Cheaper Yuan may hurt Indian exports, it can avoid its ill effect by easing, facilitating businesses

Hopefully the scare over a possible precipitous fall in the rupee with the Cassandras among the analysts predicting the worst, will remain just a scare. A research report by the DBS Group says “despite the latest adjustment (in the yuan), the rupee is still amongst the best performers in the region on quarter-to-quarter basis. India is amongst the least dependent on China as an export destination in the region.”

This is not to say that India should not be concerned about a cheaper yuan or the renminbi as it is also called, hurting its competitiveness. But even slightly weakened yuan is only part of the reason why India’s huge trade deficit with China at $48 billion last year, will widen. The significant reason is the huge appetite of Indian manufacturers for Chinese goods particularly electronic goods, machinery and metallurgic, chemicals etc., because of the cheap landed costs and easy availability. A depreciated yuan could mean even cheaper Chinese goods, but the relieving factor is that Chinese manufacturers are now constrained by higher labour costs.

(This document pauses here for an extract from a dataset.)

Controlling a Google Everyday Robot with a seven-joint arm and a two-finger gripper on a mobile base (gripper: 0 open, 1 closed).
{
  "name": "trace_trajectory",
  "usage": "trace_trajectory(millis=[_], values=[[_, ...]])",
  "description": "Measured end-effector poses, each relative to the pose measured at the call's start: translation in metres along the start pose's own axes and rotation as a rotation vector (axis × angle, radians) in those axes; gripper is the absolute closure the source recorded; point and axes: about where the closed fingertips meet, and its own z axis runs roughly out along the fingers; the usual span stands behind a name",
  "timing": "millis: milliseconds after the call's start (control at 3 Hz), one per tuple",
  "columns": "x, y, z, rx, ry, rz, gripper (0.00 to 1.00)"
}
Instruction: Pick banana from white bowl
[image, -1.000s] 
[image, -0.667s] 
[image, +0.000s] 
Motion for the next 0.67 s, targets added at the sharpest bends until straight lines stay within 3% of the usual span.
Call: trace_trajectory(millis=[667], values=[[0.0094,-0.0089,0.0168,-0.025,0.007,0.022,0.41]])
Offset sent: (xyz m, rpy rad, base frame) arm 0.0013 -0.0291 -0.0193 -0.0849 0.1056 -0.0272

The rupee initially went above the comfort level at over Rs 65 to the dollar when the People’s Bank of China depreciated the value of the yuan by 1.9 per cent but on Friday it ranged between Rs 64.97 and Rs 65 to the dollar. Some say the rupee could go to even 66 to the dollar depending of course on how far the yuan is allowed to depreciate but for now the general view is that it may not go beyond 65.25/30 to the dollar.

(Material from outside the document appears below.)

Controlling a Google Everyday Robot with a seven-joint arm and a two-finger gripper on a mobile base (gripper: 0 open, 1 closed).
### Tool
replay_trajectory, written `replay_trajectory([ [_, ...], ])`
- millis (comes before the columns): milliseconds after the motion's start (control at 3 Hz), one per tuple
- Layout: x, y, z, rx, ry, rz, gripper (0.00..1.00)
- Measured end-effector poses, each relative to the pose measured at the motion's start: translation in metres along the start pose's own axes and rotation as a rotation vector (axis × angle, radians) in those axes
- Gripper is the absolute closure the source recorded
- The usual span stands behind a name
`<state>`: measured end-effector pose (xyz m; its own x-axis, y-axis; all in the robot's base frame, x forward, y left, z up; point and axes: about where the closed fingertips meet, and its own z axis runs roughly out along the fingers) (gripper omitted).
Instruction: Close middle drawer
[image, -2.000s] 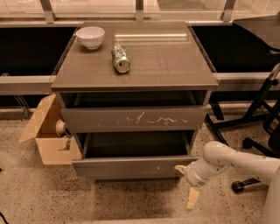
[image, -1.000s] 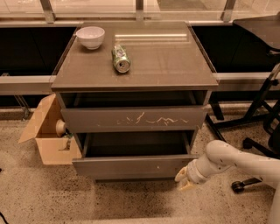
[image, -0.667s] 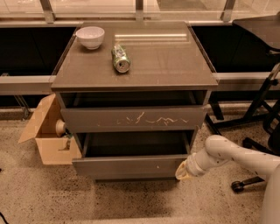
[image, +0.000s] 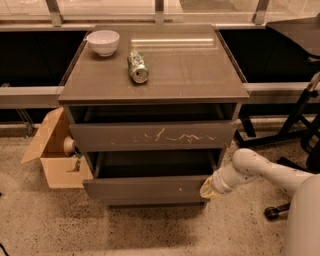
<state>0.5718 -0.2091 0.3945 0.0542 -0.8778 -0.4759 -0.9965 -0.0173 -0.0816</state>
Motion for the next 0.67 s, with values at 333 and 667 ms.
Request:
replay_trajectory([
  [333, 0.0000, 0.0005, 0.0000, 0.000, 0.000, 0.000, 0.60],
  [667, 0.0001, -0.0090, -0.0015, 0.015, -0.004, -0.004, 0.35],
])
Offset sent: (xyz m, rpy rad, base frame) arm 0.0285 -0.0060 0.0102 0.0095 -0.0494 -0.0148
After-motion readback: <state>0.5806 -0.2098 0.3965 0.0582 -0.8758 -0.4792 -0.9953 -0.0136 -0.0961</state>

The RBI will have to keep a hawk eye as China is under pressure both from the US Fed and the International Monetary Fund to allow its currency to go with the market forces. China has been pumping up the yuan over the years by buying dollars and its reserves runs into trillions of dollars. But now that its sights have been set on internationalising the yuan and getting it included in the IMF’s special drawing rights (SDR) basket, it will have a controlled depreciation of the yuan.

India Ratings chief economist Devendra Kumar Pant believes that the devaluation of the Chinese yuan will help increase the competitiveness of Chinese exports. However, a further decline in the currency may make it difficult for India to maintain its pace of monthly exports at $22 billion.

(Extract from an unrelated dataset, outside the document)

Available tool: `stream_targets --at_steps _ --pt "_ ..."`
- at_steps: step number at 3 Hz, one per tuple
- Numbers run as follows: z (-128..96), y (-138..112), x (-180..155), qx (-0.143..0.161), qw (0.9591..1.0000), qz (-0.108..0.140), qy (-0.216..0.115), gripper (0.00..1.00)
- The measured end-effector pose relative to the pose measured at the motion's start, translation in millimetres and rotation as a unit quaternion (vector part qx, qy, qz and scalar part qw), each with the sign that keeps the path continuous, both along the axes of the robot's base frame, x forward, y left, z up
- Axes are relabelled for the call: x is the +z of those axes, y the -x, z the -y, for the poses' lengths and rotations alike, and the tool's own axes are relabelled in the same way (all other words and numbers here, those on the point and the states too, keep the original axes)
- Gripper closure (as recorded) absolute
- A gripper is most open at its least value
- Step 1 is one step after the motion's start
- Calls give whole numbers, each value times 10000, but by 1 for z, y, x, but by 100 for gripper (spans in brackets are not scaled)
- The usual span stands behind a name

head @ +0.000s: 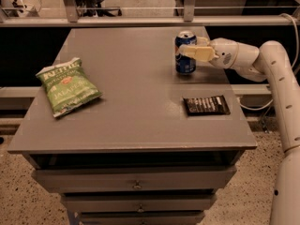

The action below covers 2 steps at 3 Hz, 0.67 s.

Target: Place pepsi can upright

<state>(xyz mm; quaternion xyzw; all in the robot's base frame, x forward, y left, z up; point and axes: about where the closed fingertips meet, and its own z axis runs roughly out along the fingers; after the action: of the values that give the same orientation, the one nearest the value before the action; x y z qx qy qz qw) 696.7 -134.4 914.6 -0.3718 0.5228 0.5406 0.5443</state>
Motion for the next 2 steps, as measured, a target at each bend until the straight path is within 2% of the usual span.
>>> stream_targets --at_steps 1,2 --pt "5 3 -5 17 9997 226 -45 59" --pt "12 8 -6 6 9980 637 13 35"
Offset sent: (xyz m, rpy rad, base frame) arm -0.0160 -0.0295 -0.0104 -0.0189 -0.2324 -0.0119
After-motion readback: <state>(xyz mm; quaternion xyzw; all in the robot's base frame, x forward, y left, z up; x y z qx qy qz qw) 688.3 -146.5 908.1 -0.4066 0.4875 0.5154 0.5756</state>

India can cushion some of this if Prime Minister Narendra Modi can persuade China to cut its import tariffs on Indian goods like handicrafts and other labour intensive items. The Chinese are equally interested in trading with India and are aware of the huge deficit that needs to be reduced. The rupee has been bolstered by the steep fall in oil prices and commodities including gold and lower gold imports.

Foreign direct investment (FDI) is also picking up and if only the Modi government can gets its act together and take administrative measures to facilitate the ease of doing business FDI will continue to flow in. He has set the path by scrapping antiquated laws and cutting down procedures and processes but it is not being done at the pace required. The Make-in-India idea has yet to take off. This is one programme that can bring in the much needed FDI but the government is not taking the various measures required to make this a reality. If all this is done there is no reason for the rupee to become a victim of a depreciating yuan.